Task prompt: Report back every line of the entries that contains "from", exactly as written.

Records for the task:

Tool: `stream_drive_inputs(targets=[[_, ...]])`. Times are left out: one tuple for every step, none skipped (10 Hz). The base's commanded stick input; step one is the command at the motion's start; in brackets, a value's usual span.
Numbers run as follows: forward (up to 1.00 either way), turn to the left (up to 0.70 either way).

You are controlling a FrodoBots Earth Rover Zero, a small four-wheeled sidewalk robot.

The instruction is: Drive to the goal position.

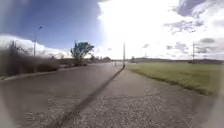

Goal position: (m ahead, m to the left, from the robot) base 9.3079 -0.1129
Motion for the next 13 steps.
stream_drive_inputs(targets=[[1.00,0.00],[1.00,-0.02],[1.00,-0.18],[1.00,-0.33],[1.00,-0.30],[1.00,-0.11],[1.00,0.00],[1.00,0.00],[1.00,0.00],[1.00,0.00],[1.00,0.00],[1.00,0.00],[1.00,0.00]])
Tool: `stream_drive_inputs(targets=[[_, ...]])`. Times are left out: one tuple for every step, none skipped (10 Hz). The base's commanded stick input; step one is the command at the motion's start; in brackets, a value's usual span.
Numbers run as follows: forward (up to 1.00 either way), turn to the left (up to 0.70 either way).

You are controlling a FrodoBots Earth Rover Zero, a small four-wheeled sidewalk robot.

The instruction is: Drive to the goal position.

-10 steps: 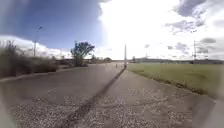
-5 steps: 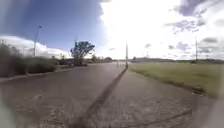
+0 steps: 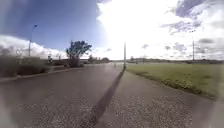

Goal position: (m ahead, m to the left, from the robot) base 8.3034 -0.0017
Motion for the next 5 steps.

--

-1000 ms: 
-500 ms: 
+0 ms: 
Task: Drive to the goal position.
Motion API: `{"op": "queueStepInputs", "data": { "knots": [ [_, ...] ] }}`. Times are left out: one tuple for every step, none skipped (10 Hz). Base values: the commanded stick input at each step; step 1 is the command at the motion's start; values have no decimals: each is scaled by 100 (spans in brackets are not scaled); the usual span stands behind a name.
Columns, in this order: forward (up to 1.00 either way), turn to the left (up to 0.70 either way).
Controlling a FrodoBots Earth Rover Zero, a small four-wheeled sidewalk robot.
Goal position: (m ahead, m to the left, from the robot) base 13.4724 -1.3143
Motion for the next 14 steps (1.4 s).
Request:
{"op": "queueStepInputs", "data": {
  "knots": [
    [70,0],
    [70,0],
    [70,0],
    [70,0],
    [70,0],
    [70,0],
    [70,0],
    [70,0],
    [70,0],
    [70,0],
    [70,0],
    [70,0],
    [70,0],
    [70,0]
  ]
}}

Your response:
Goal position: (m ahead, m to the left, from the robot) base 9.3079 -0.1129
Goal position: (m ahead, m to the left, from the robot) base 8.3034 -0.0017
Goal position: (m ahead, m to the left, from the robot) base 13.4724 -1.3143

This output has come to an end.